■ Work request
Transcribe each of the records below exactly, excluding all pictures.

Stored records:
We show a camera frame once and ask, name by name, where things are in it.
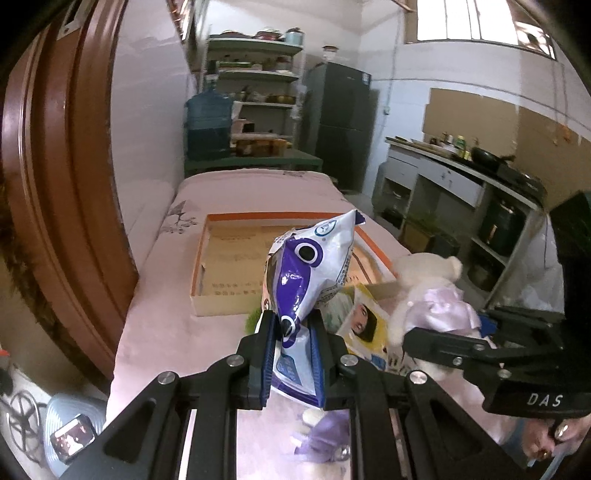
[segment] brown door frame
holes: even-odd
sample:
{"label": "brown door frame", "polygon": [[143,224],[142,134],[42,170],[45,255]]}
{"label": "brown door frame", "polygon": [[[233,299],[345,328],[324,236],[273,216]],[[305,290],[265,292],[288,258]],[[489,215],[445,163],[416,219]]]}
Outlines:
{"label": "brown door frame", "polygon": [[96,0],[83,25],[61,38],[59,15],[13,68],[2,119],[17,240],[59,322],[107,378],[138,278],[109,131],[124,7],[125,0]]}

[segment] window
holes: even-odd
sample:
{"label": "window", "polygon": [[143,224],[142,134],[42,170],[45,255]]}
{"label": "window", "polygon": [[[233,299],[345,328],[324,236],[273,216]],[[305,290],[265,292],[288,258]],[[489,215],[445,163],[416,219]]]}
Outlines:
{"label": "window", "polygon": [[411,0],[407,43],[472,40],[512,45],[552,59],[550,37],[512,0]]}

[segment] cardboard box
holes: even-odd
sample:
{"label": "cardboard box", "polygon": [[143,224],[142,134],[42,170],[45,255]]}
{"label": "cardboard box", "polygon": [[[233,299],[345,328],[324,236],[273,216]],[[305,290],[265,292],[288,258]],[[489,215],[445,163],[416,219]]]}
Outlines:
{"label": "cardboard box", "polygon": [[[218,213],[206,217],[191,281],[197,316],[250,313],[260,306],[267,254],[274,239],[293,227],[341,215],[326,212]],[[388,257],[355,228],[347,285],[394,280]]]}

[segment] snack bag
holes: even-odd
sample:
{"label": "snack bag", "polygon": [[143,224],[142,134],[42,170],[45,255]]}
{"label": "snack bag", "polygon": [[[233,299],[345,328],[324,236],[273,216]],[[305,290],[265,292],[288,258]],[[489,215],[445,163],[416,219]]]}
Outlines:
{"label": "snack bag", "polygon": [[387,317],[367,288],[358,285],[353,309],[337,332],[349,353],[365,358],[382,371],[389,366]]}
{"label": "snack bag", "polygon": [[365,219],[357,210],[292,229],[273,243],[263,282],[262,309],[276,312],[282,341],[275,349],[272,386],[282,394],[318,407],[311,365],[310,332],[305,320],[317,304],[330,300],[345,284],[355,225]]}

■ Solution
We show a camera frame once and ask, name by name, where things are in it.
[segment] brown door frame
holes: even-odd
sample:
{"label": "brown door frame", "polygon": [[143,224],[142,134],[42,170],[45,255]]}
{"label": "brown door frame", "polygon": [[[233,299],[345,328],[324,236],[273,216]],[[305,290],[265,292],[288,258]],[[489,215],[445,163],[416,219]]]}
Outlines:
{"label": "brown door frame", "polygon": [[96,0],[83,25],[61,38],[59,15],[13,68],[2,119],[17,240],[59,322],[107,378],[138,278],[109,131],[124,7],[125,0]]}

[segment] window
holes: even-odd
sample:
{"label": "window", "polygon": [[143,224],[142,134],[42,170],[45,255]]}
{"label": "window", "polygon": [[[233,299],[345,328],[324,236],[273,216]],[[305,290],[265,292],[288,258]],[[489,215],[445,163],[416,219]]]}
Outlines:
{"label": "window", "polygon": [[411,0],[407,43],[472,40],[512,45],[552,59],[550,37],[512,0]]}

[segment] cardboard box
holes: even-odd
sample:
{"label": "cardboard box", "polygon": [[143,224],[142,134],[42,170],[45,255]]}
{"label": "cardboard box", "polygon": [[[233,299],[345,328],[324,236],[273,216]],[[305,290],[265,292],[288,258]],[[489,215],[445,163],[416,219]]]}
Outlines:
{"label": "cardboard box", "polygon": [[[218,213],[206,217],[191,281],[197,316],[250,313],[260,306],[267,254],[274,239],[293,227],[341,215],[326,212]],[[388,257],[355,228],[347,285],[394,280]]]}

[segment] snack bag
holes: even-odd
sample:
{"label": "snack bag", "polygon": [[143,224],[142,134],[42,170],[45,255]]}
{"label": "snack bag", "polygon": [[[233,299],[345,328],[324,236],[273,216]],[[305,290],[265,292],[288,258]],[[489,215],[445,163],[416,219]]]}
Outlines:
{"label": "snack bag", "polygon": [[387,317],[367,288],[358,285],[353,309],[337,332],[349,353],[365,358],[382,371],[389,366]]}
{"label": "snack bag", "polygon": [[365,219],[357,210],[292,229],[273,243],[263,282],[262,309],[276,312],[282,341],[275,349],[272,386],[282,394],[318,407],[311,365],[310,332],[305,320],[317,304],[330,300],[345,284],[355,225]]}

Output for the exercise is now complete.